Martin Y. Tang Welcome Center Update, 8/2018

6 08 2018

I don’t typically follow renovations, but figured I’d play the role of curious alumnus and drop in to the newly renovated Martin Y. Tang Welcome Center at Noyes Lodge on the north shores of Cornell’s Beebe Lake.

The 7,646 SF Noyes Lodge originally opened in 1958 as a womens’ dining hall, and over the years was re-purposed to become the Language Resource Center, with audio carrels and other equipment for those with linguistic coursework. Cornell decided to shift facilities, moving the LRC to Stimson Hall and renovating the lodge into a campus welcome center, which opened in June. This is now where student tour guides gather their broods, vs. the old days when they would congregate at Day Hall. The lower level hosts conference space, utility rooms and offices.

The Tang family have long been trustees and major donors to the university.
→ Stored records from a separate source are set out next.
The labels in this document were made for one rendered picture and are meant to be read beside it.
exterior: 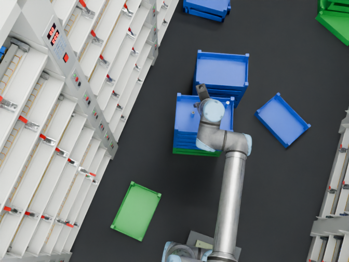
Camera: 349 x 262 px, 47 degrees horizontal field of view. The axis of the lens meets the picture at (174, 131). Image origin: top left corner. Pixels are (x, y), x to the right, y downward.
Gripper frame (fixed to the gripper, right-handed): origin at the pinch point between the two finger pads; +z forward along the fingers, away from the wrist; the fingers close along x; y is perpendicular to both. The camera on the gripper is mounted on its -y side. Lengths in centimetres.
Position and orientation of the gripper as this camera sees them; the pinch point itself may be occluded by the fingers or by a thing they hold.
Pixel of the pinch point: (200, 101)
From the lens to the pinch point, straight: 205.2
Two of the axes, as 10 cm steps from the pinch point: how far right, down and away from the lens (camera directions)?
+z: -0.8, -1.2, 9.9
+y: 3.2, 9.4, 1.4
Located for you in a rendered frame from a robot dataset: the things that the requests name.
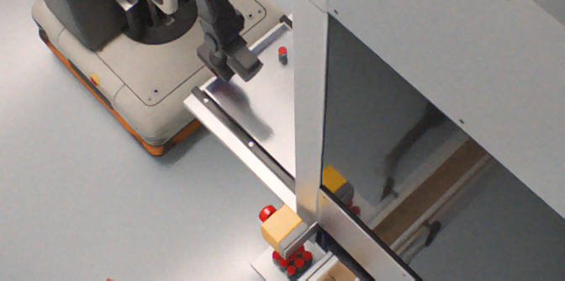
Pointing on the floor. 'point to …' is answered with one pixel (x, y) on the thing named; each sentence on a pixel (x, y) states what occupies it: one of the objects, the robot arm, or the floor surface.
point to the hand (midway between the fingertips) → (219, 71)
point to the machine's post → (309, 84)
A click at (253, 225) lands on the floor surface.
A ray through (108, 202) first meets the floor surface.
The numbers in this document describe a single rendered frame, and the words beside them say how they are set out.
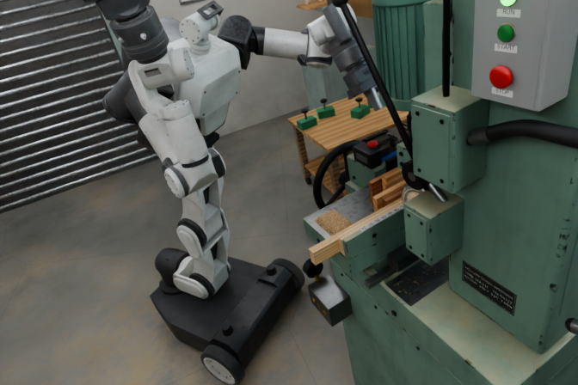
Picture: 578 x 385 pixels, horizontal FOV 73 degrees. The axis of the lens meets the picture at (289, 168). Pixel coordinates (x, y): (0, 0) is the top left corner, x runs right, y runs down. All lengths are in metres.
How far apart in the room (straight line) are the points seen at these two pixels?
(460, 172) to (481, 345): 0.39
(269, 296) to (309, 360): 0.31
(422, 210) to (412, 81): 0.26
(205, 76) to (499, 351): 0.94
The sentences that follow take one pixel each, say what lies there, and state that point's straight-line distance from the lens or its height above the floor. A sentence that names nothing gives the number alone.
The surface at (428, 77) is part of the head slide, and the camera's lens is 0.82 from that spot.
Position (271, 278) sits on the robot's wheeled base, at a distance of 1.94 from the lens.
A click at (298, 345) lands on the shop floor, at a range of 1.94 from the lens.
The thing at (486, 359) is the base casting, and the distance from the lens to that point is 0.93.
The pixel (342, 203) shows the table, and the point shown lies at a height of 0.90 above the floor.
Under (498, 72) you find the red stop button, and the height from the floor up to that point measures 1.37.
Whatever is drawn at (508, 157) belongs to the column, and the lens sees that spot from 0.72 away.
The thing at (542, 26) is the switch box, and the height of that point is 1.43.
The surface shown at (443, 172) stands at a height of 1.19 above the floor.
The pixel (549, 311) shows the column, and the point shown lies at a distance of 0.86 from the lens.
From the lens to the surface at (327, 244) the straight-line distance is 0.94.
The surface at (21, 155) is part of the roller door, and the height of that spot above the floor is 0.44.
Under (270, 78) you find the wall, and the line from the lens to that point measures 4.00.
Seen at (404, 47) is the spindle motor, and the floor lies 1.34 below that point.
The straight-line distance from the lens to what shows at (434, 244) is 0.82.
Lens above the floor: 1.57
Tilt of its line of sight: 30 degrees down
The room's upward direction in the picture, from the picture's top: 13 degrees counter-clockwise
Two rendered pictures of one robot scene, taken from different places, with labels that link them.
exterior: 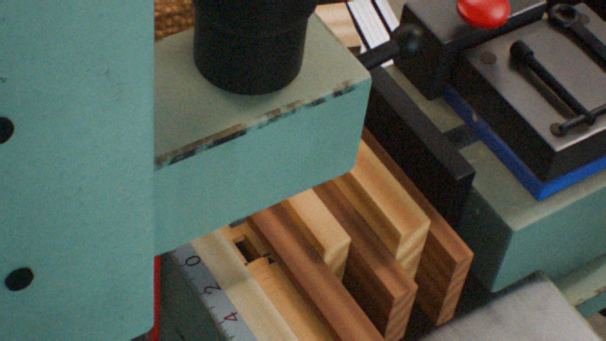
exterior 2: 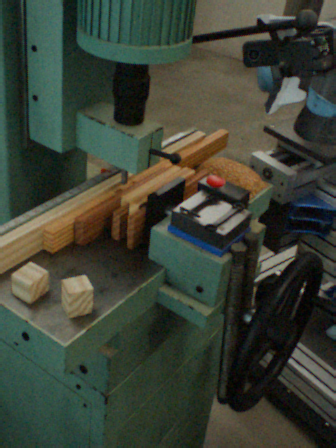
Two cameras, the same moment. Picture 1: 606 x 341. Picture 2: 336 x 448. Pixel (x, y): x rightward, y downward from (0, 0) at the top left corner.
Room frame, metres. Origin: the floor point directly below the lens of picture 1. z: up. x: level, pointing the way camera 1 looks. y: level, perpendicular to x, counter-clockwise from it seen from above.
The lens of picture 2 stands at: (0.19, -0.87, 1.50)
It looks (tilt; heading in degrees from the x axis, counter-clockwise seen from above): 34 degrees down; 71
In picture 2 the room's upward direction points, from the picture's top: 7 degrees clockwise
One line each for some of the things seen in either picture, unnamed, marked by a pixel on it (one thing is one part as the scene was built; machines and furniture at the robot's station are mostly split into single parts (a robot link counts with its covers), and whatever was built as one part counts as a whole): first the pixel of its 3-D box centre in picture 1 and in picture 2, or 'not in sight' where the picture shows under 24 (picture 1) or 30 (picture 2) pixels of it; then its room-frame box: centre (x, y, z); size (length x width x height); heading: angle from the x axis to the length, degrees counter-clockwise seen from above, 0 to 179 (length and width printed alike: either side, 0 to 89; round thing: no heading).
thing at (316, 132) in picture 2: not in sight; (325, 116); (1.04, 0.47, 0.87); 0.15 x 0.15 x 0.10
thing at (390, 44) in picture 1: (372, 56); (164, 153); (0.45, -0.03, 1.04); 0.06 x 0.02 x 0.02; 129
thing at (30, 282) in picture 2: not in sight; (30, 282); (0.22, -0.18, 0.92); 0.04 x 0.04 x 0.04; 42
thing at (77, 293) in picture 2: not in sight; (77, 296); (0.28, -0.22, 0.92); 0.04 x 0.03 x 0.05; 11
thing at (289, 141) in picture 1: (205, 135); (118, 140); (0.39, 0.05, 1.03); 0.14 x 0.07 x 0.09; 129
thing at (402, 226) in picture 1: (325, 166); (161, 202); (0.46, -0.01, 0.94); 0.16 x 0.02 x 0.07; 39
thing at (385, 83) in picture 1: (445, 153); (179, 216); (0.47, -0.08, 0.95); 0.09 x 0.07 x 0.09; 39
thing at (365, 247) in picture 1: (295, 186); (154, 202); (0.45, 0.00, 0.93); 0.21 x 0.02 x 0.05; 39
The $3 million gift in October 2016 was in response to a challenge grant created by mega-donor Atlantic Philanthropies (funded by Charles Feeney ’56), which offered up to $3 million in matching funds to donations towards the new welcome center – so with $6 million secured, the renovation’s financing was secured and will be able to move forward. Cornell has long considered a reception and exhibition space by the gorges, having mulled over but ultimately backing away from a plan penned by architect Richard Meier in the late 1980s. Tang, Class of 1970 and now retired, was a venture capitalist based in Hong Kong, and the regional chairman of a recruitment firm for business executives.
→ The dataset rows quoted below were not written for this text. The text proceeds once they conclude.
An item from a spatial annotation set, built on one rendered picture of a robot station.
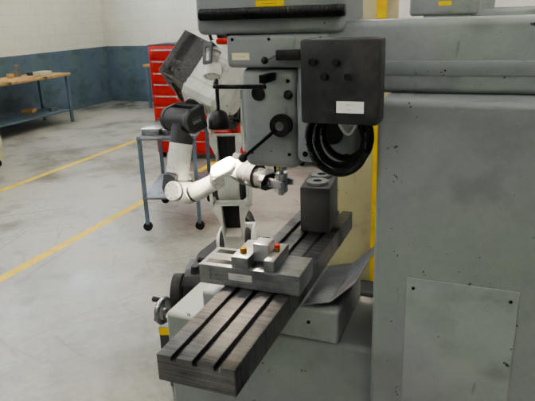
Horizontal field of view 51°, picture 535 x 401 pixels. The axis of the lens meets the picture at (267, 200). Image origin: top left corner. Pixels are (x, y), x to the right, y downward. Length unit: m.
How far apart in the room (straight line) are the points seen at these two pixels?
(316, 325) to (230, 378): 0.51
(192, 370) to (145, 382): 1.59
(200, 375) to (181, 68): 1.24
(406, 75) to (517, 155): 0.37
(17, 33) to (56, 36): 1.00
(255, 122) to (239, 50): 0.23
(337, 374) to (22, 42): 10.30
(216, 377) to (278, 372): 0.60
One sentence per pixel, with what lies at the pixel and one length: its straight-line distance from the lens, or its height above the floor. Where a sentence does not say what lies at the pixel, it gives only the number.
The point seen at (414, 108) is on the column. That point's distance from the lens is 1.55.
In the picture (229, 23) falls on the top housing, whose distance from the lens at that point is 1.79.
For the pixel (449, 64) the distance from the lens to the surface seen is 1.65.
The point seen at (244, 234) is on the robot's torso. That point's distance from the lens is 2.81.
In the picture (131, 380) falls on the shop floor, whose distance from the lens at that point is 3.16.
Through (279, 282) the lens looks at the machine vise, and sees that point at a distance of 1.80.
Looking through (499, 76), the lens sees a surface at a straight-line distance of 1.65.
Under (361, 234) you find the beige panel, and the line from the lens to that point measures 3.82.
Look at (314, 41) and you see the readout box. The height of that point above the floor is 1.72.
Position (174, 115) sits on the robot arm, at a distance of 2.23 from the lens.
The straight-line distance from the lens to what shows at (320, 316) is 1.90.
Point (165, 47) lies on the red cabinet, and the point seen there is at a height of 1.42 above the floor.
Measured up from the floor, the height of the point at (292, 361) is 0.63.
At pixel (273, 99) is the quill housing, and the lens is 1.79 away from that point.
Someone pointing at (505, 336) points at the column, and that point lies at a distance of 1.75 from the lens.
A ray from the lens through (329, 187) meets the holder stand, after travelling 2.25.
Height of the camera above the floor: 1.79
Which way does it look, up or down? 18 degrees down
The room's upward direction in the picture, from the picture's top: 2 degrees counter-clockwise
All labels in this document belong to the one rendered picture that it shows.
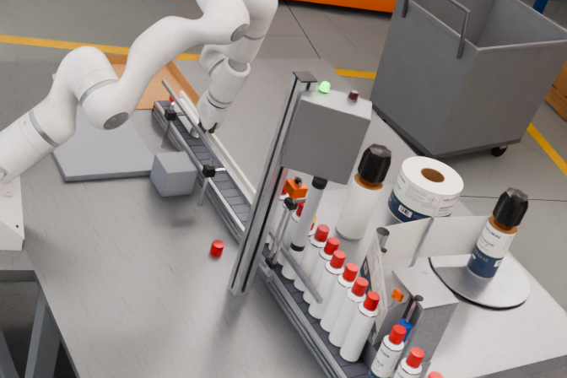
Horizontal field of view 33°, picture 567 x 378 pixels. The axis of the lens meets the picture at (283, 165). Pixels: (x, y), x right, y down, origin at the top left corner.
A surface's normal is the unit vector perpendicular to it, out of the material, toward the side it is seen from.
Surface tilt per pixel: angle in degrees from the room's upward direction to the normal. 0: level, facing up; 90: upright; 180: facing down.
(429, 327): 90
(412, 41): 93
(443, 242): 90
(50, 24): 0
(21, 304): 0
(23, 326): 0
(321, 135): 90
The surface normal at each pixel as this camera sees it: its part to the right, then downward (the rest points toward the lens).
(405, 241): 0.52, 0.58
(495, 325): 0.26, -0.81
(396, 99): -0.80, 0.18
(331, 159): -0.11, 0.51
JMZ Architects of Glens Falls, a favorite of the SUNY System, was the design firm in charge of the renovation and re-purposing. The exhibition space is the work of Poulin and Morris Inc. of New York City.
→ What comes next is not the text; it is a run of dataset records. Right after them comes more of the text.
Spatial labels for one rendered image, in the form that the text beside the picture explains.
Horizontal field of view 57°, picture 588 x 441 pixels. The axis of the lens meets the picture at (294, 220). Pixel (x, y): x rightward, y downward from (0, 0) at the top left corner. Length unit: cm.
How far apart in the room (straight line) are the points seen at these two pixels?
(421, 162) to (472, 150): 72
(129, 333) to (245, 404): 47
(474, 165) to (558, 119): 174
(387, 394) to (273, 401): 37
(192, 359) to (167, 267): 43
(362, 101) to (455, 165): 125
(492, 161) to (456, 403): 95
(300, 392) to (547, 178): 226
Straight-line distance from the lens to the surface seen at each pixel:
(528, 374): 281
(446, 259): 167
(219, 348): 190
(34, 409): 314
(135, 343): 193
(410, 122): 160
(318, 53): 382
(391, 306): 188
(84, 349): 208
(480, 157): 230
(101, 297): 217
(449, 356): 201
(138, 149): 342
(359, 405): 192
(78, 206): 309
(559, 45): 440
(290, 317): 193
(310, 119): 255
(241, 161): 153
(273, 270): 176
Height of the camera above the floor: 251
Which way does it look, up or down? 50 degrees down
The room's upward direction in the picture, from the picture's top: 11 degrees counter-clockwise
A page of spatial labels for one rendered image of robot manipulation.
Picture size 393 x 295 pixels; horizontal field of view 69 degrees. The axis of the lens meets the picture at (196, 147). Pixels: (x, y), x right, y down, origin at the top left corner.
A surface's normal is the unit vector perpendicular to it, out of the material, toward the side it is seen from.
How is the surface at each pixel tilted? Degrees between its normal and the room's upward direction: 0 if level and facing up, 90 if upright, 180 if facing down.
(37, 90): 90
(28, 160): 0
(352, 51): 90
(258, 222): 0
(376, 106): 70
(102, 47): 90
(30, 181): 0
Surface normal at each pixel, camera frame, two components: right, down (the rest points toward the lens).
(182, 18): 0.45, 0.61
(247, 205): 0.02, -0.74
With that all said, here’s a story.

When I first visited Cornell, it was for Cornell Days: cold, windy and kinda desolate. My mother and my uncle made the trip with me, since I had just been accepted to the university – my family did not have the money or time to visit schools unless I was already given an offer. Out first stop was RPCC on North Campus. On a Powerpoint on a TV screen were two sailors kissing; it was part of a promotion for a campus LGBTQ organization.

Having come from a blue-collar and fairly conservative town north of Syracuse, my mother was shocked into silence, and my uncle proceeded to have a crisis of moral conscience on whether his nephew should attend such a school. You have to keep in mind, it was still controversial for many of our town’s older generation that the high school A.P. Government teacher was openly gay. The kids didn’t care, and I couldn’t have cared less that day either.

Anyway, what warmed my mom up to Cornell were “the castles”. Sage Hall. The Arts Quad. Uris Library. But as for me, I didn’t feel like I fit in. My tour group was a bunch of wealthy kids, one of whom loudly grumbled his disappointment that he didn’t get into Yale and his mother didn’t like Dartmouth. Why would a 17 year-old want the constant reminder that he’s not cut from that cloth or a part of that world?

So I wrote out a deposit check with my money from waiting tables to SUNY Geneseo. And Geneseo was the check that had been put out in the mail. Until my mom took the envelope out of the mailbox and tore it up, putting one out to Cornell in its place. We had some fights after that. She wanted me to give “that big money Ivy League school” a chance, I was not as keen.

When I first arrived at Cornell, I was pretty sure I’d transfer to Geneseo after the first semester. I didn’t feel comfortable there. But then I started to meet other people who didn’t feel comfortable there or fit that upper-crust Cornell image, and we became friends. Suddenly, the urge to leave was much weaker. Mom had resigned herself to the idea of me transferring by Thanksgiving, but when she found out I hadn’t completed the paperwork, she was pretty happy.

As for me, well, I was required to attend a fancy dinner a few weeks earlier where an older gentleman who had funded one of my scholarships urged me to visit his old Cornell fraternity, and I went to their Thanksgiving dinner as a polite gesture. I found it to be a down-to-earth place filled with people with backgrounds like mine, that’s how I ended up coming back for rush week and in Greek life – something I managed to hide from my mom until graduation day. I steadily came to know more people, get involved in different activities on campus, and things went from there. And a growing fascination with “the castles” and their history led to Ithacating. I guess in some sense it all worked out eventually.